Para mim, uma das ações mais efetiva e bem posicionadas no que estou tentando traduzir como: ” Marcas, estejam onde vocês precisam estar”.

A marca de cervejas Stella Artois, da fabricante Ambev, criou o movimento “Apoie Um Restaurante”, que doa dinheiro para os estabelecimentos a partir de uma plataforma desenvolvida em parceria com a startup ChefsClub.

Na mecânica da campanha os consumidores precisam acessar o site, comprar um voucher de 50 reais e,  presencialmente no futuro, trocar por produtos que totalizem 100 reais.

Desse modo, o cliente ganha 50% de desconto na compra, a Stella Artois paga a outra metade e o restaurante ou bar arrecada receita mesmo de portas fechadas. O valor será 100% revertido aos estabelecimentos.

Serão disponibilizados milhares de cupons para resgate em diversas regiões do Brasil. O objetivo da campanha é reunir mais de 1.000 estabelecimentos de alimentação na plataforma.

Indústria não é Governo

Por mais que a gente queira colaborar, precisamos lembrar que a Indústria de Bebidas não tem o papel de atuação do Governo Federal. As esferas federais devem assumir a parte que lhes cabe e a indústria de bebidas (assim como as demais) devem assumir também a sua parte.

Ter essa consciência ajuda as marcas e seus diretores e gerentes à entender que toda a qualquer verba disponível – a não ser que tenha finalidade de combate direto ao vírus, em escala nacional – deve ser investida em toda a cadeia de consumo, fazendo com que a economia gire mais rápido acelerando o processo de recuperação do seu próprio mercado.

É do Governo Federal que esperamos que venha todo o suporte ao trabalhador, entre eles Auxílio Salarial Emergencial e pacotes de isenção fiscal, linhas de crédito e prazos longos para o capital de giro.

Mudar a forma de negociar

O fato é que alguma coisa mudou nesta pandemia.
Não negociaremos como antes novamente.

É preciso reconhecer o momento que vivemos para podermos superar.

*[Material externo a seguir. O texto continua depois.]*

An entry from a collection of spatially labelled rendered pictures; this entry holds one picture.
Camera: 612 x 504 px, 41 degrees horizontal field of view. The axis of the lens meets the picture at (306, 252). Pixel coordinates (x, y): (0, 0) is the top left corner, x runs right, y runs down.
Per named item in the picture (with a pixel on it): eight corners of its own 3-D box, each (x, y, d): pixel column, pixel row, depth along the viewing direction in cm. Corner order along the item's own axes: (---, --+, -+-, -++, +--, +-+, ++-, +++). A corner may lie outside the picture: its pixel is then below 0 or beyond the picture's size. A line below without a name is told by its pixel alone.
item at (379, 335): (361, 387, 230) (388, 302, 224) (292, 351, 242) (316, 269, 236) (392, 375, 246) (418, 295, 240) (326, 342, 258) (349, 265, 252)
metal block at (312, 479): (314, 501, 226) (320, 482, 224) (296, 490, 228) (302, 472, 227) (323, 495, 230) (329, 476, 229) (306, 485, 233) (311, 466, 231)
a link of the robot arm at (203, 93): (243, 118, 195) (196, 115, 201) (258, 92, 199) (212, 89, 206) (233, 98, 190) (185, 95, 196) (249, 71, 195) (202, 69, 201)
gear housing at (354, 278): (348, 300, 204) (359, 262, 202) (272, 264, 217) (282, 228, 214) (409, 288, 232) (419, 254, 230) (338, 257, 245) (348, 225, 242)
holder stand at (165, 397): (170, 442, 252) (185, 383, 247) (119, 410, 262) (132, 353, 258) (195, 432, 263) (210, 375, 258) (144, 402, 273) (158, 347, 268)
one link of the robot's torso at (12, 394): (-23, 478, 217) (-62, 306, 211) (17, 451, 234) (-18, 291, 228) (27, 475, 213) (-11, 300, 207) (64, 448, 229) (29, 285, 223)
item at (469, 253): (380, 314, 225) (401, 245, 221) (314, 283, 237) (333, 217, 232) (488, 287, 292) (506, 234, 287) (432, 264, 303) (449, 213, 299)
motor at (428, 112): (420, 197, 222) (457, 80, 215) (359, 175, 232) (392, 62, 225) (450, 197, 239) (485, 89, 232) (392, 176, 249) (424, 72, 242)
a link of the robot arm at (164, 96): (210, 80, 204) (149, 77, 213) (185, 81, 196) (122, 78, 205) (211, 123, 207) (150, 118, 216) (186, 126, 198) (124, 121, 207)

É preciso desligar. Um pouco que seja.
O vírus está nos ensinando que desse jeito, não conseguiremos ir muito além, aumentando as desigualdades, frustrações e depressões que vivemos diariamente.

Foi o  medo da escassez que nos tornou escassos.
Foi o hábito de querer garantir o meu antes dos outros, foi o medo da falta que nos levou até aqui.

O pensamento do “Eu tenho medo, logo acumulo, eu quero tudo pra mim logo eu não confio em ninguém” nos trouxe até o confinamento e nos fez perceber o quão egoísta é nosso modo de pensar hoje em dia, onde o “Eu Primeiro” vale mais do que o “Nosso Junto”.

O vírus veio nos ensinar, a Mãe Natureza veio nos educar.
O sistema como conhecemos está prestes a quebrar, isso é inevitável.
Enquanto plantarmos o medo, colheremos o medo.
Quando plantarmos a empatia, compaixão e o amor, colheremos os seus frutos.

Vem surgindo um novo tempo para movermos a economia e as relações interpessoais.
Esse novo tempo é movido pela confiança e não pelo medo.

Eu confio; portanto prosperaremos juntos.